Where higher commodity prices lead to increased exploration and investment, we should also see increased demand for charter flights, contract work, and the helicopter industry, all of which service these customers
Seeking out opportunities
Higher oil prices also present an incentive for the aviation industry to fast-track the development of technologies to reduce emissions and invest in the latest technologies generally. The latest generation aircraft have 15% lower fuel burn and 50% lower nitrogen oxide emissions than the previous generation of aircraft widely in use among major African airlines.
“Previous periods of high oil prices have seen industries, from motor to aviation, come up with more fuel-efficient technologies and this time should be no different. This time around, however, there’s the added imperative of making a positive contribution towards arresting climate change,” notes Gordon.

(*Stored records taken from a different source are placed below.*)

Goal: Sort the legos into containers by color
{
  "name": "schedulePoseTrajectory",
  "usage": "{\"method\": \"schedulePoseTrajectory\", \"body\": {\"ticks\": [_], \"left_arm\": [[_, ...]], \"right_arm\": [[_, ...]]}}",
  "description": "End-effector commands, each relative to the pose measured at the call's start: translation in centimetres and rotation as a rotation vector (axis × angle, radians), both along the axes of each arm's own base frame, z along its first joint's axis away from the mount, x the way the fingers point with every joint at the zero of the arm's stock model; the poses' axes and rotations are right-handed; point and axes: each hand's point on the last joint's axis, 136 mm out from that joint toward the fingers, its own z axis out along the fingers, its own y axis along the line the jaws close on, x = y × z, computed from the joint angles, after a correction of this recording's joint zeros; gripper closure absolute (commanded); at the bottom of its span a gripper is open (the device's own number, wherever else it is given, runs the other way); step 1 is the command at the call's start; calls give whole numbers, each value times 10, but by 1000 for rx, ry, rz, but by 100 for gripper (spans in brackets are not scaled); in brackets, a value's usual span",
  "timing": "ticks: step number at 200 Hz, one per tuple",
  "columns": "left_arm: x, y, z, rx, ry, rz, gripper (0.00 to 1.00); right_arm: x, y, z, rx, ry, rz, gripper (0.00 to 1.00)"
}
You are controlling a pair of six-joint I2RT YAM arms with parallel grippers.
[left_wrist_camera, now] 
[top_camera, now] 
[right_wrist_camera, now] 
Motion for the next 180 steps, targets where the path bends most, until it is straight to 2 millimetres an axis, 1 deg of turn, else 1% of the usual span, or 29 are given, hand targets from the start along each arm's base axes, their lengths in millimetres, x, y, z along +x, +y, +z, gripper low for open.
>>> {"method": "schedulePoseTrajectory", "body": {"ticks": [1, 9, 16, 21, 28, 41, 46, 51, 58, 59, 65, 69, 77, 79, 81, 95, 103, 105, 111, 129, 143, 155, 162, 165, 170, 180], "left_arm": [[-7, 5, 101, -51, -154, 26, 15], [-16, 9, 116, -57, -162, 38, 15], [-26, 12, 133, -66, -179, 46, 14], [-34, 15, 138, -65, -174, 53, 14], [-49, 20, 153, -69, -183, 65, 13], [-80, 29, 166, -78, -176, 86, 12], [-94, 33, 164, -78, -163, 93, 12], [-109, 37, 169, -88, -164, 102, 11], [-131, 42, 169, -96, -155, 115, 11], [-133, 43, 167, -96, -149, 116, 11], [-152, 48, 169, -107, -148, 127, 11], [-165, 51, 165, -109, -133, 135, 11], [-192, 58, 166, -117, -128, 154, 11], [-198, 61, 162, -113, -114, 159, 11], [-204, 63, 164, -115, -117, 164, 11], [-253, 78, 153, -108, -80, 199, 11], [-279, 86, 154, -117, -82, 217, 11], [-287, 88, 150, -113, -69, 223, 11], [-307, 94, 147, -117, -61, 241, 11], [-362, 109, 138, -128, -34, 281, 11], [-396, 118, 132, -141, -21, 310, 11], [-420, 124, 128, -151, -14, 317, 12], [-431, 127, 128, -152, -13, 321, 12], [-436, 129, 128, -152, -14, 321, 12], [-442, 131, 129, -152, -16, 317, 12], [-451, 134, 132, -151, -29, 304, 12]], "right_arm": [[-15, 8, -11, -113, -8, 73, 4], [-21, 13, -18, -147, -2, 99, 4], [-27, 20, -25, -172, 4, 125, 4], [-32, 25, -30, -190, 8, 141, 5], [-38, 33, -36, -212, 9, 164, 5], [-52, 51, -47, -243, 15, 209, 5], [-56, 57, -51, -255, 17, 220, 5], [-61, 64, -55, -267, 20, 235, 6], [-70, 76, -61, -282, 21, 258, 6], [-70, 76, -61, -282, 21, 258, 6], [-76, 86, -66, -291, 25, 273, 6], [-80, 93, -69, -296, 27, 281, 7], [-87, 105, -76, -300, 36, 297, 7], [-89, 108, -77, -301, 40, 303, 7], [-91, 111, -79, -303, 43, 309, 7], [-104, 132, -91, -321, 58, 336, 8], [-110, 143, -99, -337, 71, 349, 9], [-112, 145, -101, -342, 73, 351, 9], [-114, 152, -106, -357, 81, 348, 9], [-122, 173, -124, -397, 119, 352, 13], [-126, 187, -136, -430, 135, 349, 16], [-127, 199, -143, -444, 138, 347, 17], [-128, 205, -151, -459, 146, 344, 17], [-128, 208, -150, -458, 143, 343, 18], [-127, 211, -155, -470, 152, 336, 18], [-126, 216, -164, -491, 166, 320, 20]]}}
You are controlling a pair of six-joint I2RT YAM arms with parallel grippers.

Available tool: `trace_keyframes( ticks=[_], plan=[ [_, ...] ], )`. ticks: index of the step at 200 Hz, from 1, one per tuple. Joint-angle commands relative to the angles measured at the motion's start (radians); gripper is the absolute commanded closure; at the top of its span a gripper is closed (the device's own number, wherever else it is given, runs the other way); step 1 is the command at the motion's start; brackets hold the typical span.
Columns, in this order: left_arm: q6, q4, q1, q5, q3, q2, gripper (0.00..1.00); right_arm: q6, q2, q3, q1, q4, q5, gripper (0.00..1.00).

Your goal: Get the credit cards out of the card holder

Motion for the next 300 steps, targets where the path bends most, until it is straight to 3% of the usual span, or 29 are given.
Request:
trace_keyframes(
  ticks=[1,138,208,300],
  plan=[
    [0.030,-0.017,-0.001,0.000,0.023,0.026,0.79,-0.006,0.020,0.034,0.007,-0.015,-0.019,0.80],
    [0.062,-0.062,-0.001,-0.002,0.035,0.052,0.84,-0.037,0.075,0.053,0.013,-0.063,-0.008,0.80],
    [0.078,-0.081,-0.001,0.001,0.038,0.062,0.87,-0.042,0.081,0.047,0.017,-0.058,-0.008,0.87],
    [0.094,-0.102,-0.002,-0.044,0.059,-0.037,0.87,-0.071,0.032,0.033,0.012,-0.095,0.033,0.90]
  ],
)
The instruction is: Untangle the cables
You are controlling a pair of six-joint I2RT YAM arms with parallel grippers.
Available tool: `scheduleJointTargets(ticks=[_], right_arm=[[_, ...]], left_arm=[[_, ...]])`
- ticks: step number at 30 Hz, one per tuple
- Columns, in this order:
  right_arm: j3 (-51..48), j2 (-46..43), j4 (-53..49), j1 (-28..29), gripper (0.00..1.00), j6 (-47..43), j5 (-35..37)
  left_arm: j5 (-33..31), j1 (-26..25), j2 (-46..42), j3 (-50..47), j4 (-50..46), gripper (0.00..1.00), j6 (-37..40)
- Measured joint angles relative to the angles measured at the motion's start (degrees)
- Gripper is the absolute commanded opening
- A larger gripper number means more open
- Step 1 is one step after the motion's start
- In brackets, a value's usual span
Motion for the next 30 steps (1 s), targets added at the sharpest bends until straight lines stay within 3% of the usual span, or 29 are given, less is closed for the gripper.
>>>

In this regard, we continue to see increased investment in hydrogen technologies and sustainable aviation fuels (“SAF”), he says.
SAF is made from sustainable sources such as waste oils and fats, domestic waste, and food scraps. According to BP, SAF has the benefit of up to an 80% reduction in carbon emissions compared to traditional jet fuel depending on the feedstock, production method and supply chain.
The biggest issue right now is simply meeting the demand. According to IATA, airlines worldwide have ordered 14 billion litres of SAF but only 100 million litres were consumed in 2020. Improvements in production capabilities represent a huge opportunity to improve carbon emissions and allow airlines to be less vulnerable to movements in the oil price.
“With every great challenge comes opportunity, and I’m certain that the currently turbulent environment will accelerate the transition to game-changing technologies we need for a greener future,” says Gordon.